== Segment start ==

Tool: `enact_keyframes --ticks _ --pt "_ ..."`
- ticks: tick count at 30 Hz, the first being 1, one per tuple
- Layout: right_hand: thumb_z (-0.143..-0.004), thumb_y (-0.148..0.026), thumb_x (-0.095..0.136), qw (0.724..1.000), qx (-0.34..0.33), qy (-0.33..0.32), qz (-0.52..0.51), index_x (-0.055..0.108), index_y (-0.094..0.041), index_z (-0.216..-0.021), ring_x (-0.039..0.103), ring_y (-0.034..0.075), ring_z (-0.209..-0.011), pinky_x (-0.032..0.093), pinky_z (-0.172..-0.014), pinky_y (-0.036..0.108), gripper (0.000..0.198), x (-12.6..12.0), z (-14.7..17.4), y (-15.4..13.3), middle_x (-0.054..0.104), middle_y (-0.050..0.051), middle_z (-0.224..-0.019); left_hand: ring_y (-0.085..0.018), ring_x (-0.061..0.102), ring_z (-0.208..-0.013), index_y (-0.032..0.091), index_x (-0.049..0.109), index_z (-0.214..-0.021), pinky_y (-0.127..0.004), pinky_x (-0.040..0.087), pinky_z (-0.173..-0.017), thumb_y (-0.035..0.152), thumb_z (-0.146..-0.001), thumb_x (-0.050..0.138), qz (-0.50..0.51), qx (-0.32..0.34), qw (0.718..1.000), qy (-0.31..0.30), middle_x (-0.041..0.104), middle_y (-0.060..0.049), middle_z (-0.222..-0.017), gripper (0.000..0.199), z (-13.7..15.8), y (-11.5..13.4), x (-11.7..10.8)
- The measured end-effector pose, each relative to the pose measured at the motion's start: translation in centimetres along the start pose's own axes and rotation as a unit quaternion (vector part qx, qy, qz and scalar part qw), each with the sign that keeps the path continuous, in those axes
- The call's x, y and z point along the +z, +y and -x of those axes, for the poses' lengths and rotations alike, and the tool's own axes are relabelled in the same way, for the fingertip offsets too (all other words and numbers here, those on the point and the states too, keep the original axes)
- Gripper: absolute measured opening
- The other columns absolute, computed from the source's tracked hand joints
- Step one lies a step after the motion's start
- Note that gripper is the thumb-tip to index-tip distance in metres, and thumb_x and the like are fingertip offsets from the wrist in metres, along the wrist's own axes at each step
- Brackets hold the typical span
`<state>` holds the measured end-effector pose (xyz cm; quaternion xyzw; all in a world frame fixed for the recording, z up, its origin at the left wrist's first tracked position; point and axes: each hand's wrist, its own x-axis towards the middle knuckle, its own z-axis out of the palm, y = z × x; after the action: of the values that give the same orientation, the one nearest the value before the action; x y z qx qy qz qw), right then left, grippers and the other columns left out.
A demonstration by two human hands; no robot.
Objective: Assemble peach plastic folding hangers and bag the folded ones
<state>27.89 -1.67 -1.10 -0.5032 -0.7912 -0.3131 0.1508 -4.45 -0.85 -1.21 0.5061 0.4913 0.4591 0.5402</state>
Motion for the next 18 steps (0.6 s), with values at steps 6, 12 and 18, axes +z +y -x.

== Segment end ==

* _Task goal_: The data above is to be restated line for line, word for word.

* _Result of this task_:
Tool: `enact_keyframes --ticks _ --pt "_ ..."`
- ticks: tick count at 30 Hz, the first being 1, one per tuple
- Layout: right_hand: thumb_z (-0.143..-0.004), thumb_y (-0.148..0.026), thumb_x (-0.095..0.136), qw (0.724..1.000), qx (-0.34..0.33), qy (-0.33..0.32), qz (-0.52..0.51), index_x (-0.055..0.108), index_y (-0.094..0.041), index_z (-0.216..-0.021), ring_x (-0.039..0.103), ring_y (-0.034..0.075), ring_z (-0.209..-0.011), pinky_x (-0.032..0.093), pinky_z (-0.172..-0.014), pinky_y (-0.036..0.108), gripper (0.000..0.198), x (-12.6..12.0), z (-14.7..17.4), y (-15.4..13.3), middle_x (-0.054..0.104), middle_y (-0.050..0.051), middle_z (-0.224..-0.019); left_hand: ring_y (-0.085..0.018), ring_x (-0.061..0.102), ring_z (-0.208..-0.013), index_y (-0.032..0.091), index_x (-0.049..0.109), index_z (-0.214..-0.021), pinky_y (-0.127..0.004), pinky_x (-0.040..0.087), pinky_z (-0.173..-0.017), thumb_y (-0.035..0.152), thumb_z (-0.146..-0.001), thumb_x (-0.050..0.138), qz (-0.50..0.51), qx (-0.32..0.34), qw (0.718..1.000), qy (-0.31..0.30), middle_x (-0.041..0.104), middle_y (-0.060..0.049), middle_z (-0.222..-0.017), gripper (0.000..0.199), z (-13.7..15.8), y (-11.5..13.4), x (-11.7..10.8)
- The measured end-effector pose, each relative to the pose measured at the motion's start: translation in centimetres along the start pose's own axes and rotation as a unit quaternion (vector part qx, qy, qz and scalar part qw), each with the sign that keeps the path continuous, in those axes
- The call's x, y and z point along the +z, +y and -x of those axes, for the poses' lengths and rotations alike, and the tool's own axes are relabelled in the same way, for the fingertip offsets too (all other words and numbers here, those on the point and the states too, keep the original axes)
- Gripper: absolute measured opening
- The other columns absolute, computed from the source's tracked hand joints
- Step one lies a step after the motion's start
- Note that gripper is the thumb-tip to index-tip distance in metres, and thumb_x and the like are fingertip offsets from the wrist in metres, along the wrist's own axes at each step
- Brackets hold the typical span
`<state>` holds the measured end-effector pose (xyz cm; quaternion xyzw; all in a world frame fixed for the recording, z up, its origin at the left wrist's first tracked position; point and axes: each hand's wrist, its own x-axis towards the middle knuckle, its own z-axis out of the palm, y = z × x; after the action: of the values that give the same orientation, the one nearest the value before the action; x y z qx qy qz qw), right then left, grippers and the other columns left out.
A demonstration by two human hands; no robot.
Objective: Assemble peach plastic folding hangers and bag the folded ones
<state>27.89 -1.67 -1.10 -0.5032 -0.7912 -0.3131 0.1508 -4.45 -0.85 -1.21 0.5061 0.4913 0.4591 0.5402</state>
Motion for the next 18 steps (0.6 s), with values at steps 6, 12 and 18, axes +z +y -x.

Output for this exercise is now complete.